Contrat de crédit : la clause prévoyant l'exigibilité des intérêts futurs en cas de défaillance ne vaut pas déchéance du terme pour le capital non échu (CA. com. Casablanca 2024)
La CA. com. Casablanca juge qu'une clause rendant les intérêts futurs exigibles en cas de défaillance ne provoque pas la déchéance du terme pour le capital non échu.
Points clés
- Intérêts futurs exigibles.
- Pas de déchéance du terme pour le capital.
- Protection de l'emprunteur.
Résumé
Cette décision de la Cour d'Appel de Commerce de Casablanca apporte une précision importante concernant les contrats de crédit. Elle établit qu'une clause contractuelle prévoyant l'exigibilité immédiate des intérêts futurs en cas de défaillance de l'emprunteur ne doit pas être interprétée comme entraînant automatiquement la déchéance du terme pour le capital qui n'est pas encore échu. Cela signifie que le prêteur ne peut pas exiger le remboursement anticipé de l'intégralité du capital restant dû sur la seule base de cette clause relative aux intérêts. La décision vise à protéger l'emprunteur contre une application trop rigoureuse des clauses de déchéance du terme, favorisant une interprétation équilibrée des contrats de crédit.
Texte
La question soumise à la cour d'appel de commerce portait sur l'exigibilité anticipée des échéances non échues d'un contrat de prêt suite à la défaillance de l'emprunteur.

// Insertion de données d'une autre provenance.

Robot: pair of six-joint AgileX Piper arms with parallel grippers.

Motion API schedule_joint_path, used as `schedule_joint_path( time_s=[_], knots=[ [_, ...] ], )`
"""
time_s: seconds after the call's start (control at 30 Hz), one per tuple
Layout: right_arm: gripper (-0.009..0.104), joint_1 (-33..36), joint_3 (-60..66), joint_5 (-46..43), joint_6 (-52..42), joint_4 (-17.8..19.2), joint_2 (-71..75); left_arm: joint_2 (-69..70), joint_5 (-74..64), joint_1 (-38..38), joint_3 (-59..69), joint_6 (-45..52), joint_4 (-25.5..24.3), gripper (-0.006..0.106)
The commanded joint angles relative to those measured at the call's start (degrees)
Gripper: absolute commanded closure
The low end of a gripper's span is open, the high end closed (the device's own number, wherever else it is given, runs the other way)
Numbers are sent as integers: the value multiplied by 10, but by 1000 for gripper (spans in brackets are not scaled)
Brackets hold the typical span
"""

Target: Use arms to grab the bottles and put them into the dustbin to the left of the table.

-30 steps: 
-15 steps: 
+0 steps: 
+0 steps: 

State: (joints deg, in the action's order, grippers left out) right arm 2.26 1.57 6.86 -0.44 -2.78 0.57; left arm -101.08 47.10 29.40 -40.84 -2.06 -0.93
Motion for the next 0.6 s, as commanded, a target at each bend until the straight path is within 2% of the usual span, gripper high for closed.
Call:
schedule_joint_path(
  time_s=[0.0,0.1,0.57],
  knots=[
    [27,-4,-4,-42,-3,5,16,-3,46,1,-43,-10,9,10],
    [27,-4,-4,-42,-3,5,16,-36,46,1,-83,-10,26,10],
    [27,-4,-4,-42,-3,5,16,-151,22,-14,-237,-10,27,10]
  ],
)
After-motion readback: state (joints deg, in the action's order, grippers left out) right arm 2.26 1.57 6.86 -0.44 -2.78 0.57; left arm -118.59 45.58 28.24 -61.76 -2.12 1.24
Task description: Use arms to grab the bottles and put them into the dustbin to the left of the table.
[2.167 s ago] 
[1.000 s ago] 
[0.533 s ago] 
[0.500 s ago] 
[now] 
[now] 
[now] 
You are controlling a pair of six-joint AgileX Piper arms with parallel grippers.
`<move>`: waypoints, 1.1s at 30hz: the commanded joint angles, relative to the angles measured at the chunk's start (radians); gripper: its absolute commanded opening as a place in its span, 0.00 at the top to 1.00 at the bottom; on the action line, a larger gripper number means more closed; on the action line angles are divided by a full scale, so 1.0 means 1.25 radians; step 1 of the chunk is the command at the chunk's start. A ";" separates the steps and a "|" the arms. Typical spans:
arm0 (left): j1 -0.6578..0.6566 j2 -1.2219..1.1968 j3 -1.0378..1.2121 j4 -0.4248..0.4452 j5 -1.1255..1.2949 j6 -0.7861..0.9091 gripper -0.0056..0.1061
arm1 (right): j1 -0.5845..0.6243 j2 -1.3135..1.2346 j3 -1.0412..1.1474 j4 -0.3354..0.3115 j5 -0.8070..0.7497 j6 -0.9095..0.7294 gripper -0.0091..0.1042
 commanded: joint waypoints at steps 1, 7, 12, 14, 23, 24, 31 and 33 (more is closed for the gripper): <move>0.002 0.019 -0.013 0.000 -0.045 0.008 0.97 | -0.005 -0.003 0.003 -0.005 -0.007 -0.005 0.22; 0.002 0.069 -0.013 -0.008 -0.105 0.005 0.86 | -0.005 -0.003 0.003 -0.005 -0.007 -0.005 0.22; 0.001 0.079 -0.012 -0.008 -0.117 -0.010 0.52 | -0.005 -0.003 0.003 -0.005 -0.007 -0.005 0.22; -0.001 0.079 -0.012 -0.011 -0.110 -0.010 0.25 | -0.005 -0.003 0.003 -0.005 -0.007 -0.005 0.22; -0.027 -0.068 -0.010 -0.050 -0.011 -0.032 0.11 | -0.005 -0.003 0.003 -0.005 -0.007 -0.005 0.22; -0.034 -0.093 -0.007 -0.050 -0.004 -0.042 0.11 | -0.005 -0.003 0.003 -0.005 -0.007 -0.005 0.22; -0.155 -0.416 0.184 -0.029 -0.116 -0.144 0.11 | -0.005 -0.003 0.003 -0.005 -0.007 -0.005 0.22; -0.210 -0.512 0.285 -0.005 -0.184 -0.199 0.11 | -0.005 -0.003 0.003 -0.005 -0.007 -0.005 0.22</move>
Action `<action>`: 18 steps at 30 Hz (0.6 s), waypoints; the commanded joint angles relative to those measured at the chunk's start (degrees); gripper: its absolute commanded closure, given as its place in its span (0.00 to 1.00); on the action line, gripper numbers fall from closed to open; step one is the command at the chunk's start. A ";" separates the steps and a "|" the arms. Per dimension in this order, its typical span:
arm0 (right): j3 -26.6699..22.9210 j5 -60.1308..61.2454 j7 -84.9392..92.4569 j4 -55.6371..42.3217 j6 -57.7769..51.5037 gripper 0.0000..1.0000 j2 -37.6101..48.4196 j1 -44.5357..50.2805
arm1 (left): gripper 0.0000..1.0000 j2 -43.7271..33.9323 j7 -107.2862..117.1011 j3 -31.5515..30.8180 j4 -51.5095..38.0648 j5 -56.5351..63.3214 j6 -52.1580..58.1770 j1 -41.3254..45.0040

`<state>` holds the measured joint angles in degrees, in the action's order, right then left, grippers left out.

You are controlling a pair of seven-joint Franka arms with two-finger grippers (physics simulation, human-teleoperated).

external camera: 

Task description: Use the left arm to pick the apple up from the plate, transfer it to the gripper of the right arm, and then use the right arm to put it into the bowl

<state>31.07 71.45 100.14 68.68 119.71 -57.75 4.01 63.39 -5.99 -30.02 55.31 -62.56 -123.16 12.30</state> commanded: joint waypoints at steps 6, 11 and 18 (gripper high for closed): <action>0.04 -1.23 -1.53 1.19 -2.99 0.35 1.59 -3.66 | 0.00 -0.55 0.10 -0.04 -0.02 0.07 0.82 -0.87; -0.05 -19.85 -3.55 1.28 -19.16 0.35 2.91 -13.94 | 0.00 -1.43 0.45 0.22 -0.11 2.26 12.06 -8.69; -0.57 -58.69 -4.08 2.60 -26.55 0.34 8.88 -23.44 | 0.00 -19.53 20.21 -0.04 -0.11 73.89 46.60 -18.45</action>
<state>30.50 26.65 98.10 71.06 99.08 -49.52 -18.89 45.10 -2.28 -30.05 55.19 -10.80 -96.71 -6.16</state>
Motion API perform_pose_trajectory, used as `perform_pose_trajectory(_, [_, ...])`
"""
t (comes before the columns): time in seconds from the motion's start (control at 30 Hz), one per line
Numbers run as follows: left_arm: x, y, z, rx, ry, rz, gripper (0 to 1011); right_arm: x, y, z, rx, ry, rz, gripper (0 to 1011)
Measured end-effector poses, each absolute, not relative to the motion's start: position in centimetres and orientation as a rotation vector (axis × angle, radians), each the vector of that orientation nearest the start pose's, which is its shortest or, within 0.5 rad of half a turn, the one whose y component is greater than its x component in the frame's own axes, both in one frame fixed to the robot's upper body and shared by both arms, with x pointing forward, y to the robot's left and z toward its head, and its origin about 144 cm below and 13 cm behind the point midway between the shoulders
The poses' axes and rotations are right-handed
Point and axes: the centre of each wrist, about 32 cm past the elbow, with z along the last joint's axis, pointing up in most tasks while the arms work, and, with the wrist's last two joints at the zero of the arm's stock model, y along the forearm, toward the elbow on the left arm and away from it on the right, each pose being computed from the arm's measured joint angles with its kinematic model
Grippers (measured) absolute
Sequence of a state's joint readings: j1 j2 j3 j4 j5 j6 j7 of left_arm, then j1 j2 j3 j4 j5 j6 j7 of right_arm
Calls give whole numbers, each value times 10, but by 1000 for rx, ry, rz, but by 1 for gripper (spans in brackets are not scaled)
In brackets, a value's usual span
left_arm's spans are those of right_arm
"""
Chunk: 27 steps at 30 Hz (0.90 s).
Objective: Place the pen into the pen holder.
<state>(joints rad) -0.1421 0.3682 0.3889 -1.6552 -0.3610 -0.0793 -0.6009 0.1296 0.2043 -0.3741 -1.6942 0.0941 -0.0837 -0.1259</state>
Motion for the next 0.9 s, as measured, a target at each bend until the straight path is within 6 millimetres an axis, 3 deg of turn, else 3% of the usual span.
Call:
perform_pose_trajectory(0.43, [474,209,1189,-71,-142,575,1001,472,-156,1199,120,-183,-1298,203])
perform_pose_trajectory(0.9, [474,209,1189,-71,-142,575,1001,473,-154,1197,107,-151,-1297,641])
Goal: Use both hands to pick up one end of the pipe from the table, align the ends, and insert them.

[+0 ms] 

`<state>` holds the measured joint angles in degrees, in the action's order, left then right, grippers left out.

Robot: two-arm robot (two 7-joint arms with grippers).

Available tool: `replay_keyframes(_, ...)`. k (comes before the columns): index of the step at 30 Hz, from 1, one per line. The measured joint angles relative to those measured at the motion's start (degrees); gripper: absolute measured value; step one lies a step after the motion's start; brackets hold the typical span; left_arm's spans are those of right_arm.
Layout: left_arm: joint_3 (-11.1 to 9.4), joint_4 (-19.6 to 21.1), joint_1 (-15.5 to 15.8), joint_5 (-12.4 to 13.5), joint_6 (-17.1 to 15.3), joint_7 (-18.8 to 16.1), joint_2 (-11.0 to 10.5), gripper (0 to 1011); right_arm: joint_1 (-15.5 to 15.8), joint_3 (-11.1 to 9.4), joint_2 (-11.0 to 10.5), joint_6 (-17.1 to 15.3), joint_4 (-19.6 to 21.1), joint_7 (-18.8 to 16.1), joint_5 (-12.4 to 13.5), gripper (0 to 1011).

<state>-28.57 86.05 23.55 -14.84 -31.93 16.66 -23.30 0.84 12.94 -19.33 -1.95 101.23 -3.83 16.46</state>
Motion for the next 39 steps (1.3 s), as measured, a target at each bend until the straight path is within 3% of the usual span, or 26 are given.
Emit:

Le tribunal de commerce avait condamné solidairement le débiteur et sa caution au paiement des seules échéances échues, rejetant la demande au titre des échéances futures. L'établissement de crédit appelant soutenait que la déchéance du terme était contractuellement prévue par une clause rendant exigible la totalité du prêt en cas d'action en recouvrement. La cour d'appel de commerce, procédant à une interprétation stricte des stipulations contractuelles, relève que si la clause litigieuse prévoyait bien l'exigibilité du capital restant dû et des intérêts échus et à échoir, elle n'emportait pas expressément l'exigibilité immédiate des échéances de remboursement non encore dues. La cour retient en outre que le créancier, qui se prévalait d'une résiliation du contrat, n'a pas produit aux débats l'ordonnance de restitution du bien financé qui aurait pu justifier une telle déchéance du terme. Faute de fondement contractuel explicite ou de preuve de la résiliation, le jugement entrepris est en conséquence confirmé.